_Input for this task_
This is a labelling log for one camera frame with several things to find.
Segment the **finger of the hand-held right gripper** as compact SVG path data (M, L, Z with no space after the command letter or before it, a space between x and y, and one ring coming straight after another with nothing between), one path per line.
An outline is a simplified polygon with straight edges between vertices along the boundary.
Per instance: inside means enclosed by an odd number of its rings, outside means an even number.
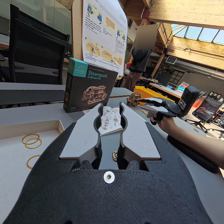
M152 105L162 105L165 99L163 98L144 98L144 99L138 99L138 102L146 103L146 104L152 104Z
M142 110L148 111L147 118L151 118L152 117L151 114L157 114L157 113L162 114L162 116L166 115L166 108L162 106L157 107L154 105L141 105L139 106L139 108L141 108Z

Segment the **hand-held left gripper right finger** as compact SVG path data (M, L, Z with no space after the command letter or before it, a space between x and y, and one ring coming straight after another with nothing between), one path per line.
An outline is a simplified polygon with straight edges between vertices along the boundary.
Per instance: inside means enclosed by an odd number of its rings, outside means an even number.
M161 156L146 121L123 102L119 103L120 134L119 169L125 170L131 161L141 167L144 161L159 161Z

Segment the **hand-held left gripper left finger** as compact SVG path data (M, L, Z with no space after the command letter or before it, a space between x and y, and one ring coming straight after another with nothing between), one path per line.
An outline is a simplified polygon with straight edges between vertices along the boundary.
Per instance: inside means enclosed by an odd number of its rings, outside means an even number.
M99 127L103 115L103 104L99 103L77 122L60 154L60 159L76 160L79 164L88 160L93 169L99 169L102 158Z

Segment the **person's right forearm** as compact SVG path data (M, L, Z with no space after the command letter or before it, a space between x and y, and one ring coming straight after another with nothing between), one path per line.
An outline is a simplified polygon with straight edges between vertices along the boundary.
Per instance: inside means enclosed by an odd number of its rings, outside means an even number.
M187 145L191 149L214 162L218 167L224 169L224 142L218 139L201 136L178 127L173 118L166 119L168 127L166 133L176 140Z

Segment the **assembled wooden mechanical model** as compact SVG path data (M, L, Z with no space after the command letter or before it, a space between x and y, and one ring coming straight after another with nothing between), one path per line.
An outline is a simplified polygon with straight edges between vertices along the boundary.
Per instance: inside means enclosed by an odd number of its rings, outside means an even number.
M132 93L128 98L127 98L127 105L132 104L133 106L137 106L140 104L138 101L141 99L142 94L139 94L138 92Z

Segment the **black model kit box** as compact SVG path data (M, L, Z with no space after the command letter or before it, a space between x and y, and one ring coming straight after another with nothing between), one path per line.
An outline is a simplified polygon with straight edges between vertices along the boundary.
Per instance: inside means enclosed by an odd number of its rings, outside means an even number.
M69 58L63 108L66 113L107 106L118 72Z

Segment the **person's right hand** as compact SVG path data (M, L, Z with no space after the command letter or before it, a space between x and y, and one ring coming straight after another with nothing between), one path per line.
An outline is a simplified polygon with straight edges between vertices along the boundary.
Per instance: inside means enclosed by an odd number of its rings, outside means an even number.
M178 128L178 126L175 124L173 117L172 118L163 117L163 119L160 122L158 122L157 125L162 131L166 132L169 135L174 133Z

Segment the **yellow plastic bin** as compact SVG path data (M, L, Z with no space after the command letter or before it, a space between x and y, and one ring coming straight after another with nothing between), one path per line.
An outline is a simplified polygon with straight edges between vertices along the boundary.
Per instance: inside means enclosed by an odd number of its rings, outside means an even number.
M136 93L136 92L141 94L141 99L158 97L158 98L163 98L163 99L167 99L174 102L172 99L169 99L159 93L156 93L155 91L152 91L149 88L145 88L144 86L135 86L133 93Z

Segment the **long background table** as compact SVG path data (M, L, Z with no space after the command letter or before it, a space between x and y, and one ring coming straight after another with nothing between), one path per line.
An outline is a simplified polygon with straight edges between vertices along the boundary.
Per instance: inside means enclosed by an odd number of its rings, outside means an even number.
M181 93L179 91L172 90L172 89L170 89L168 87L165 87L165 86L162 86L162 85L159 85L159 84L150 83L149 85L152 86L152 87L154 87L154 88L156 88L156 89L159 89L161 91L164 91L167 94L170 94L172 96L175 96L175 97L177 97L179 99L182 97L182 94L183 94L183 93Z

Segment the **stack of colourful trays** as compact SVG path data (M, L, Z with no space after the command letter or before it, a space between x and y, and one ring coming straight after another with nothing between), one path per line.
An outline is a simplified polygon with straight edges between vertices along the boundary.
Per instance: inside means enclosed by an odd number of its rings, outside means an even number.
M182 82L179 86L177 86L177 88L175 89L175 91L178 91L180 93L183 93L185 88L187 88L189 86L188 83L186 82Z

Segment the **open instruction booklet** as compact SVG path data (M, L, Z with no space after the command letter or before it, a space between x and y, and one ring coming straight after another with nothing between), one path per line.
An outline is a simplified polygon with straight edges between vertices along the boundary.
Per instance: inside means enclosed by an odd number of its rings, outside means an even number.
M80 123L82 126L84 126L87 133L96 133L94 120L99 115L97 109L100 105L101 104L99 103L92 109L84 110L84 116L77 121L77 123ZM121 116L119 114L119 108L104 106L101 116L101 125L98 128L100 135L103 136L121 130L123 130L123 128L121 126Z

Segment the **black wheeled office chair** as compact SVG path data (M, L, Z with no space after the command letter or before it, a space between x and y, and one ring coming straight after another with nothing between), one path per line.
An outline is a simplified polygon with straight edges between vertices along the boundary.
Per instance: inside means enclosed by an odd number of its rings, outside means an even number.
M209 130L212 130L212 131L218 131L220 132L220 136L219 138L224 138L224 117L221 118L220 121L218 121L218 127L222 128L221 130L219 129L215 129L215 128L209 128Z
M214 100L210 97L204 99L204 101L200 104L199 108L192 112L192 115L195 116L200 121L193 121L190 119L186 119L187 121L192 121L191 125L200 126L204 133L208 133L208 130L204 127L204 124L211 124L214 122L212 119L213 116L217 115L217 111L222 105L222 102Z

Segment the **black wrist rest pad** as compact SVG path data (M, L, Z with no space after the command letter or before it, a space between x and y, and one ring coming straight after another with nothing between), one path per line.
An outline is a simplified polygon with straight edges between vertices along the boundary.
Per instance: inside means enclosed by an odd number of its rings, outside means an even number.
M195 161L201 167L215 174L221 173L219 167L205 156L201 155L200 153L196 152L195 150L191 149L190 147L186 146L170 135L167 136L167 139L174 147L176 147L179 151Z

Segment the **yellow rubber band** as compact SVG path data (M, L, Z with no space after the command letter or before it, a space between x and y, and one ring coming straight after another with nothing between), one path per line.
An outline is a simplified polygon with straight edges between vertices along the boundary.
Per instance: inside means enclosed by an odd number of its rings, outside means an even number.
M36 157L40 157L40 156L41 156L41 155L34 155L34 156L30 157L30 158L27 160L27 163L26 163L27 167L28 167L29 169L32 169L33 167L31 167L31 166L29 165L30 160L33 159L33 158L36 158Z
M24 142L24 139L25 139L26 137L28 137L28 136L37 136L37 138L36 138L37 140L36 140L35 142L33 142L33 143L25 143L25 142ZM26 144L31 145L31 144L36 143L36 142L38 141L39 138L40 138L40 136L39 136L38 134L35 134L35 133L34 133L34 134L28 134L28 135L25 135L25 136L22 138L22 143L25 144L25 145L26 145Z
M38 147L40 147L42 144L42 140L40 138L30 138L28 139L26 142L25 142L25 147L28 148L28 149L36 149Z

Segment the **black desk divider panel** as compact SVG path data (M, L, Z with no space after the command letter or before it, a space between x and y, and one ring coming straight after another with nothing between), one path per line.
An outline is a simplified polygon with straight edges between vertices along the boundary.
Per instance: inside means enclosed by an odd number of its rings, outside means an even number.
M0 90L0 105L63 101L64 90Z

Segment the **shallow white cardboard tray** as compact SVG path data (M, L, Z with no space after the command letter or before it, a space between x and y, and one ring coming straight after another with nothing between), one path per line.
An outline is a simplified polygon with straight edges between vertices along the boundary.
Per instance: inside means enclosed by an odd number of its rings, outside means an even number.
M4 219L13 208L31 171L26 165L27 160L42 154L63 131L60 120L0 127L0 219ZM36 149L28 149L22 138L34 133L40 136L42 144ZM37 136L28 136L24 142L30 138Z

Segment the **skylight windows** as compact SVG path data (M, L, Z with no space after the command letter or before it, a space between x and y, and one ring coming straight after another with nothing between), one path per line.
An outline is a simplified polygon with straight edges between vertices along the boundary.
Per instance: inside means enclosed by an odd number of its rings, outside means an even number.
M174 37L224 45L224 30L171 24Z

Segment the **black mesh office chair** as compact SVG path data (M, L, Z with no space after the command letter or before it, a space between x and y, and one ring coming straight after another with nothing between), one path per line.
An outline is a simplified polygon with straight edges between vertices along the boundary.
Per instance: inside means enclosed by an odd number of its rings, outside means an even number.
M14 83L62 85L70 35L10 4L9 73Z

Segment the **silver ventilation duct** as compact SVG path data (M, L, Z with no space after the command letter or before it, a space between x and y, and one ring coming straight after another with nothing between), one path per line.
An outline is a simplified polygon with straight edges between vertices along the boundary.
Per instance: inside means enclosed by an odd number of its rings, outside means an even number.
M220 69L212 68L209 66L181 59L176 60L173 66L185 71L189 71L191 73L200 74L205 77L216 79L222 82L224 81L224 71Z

_Problem details_
Copy out, from the listing above, every line that contains the string "yellow".

_Result of this task_
Segment the **yellow plastic bin** as compact SVG path data (M, L, Z with no space after the command letter or before it, a space between x and y, and one ring coming straight after another with nothing between), one path per line.
Segment the **yellow rubber band** as compact SVG path data (M, L, Z with no space after the command letter or before it, a space between x and y, and one ring coming straight after another with nothing between), one path per line.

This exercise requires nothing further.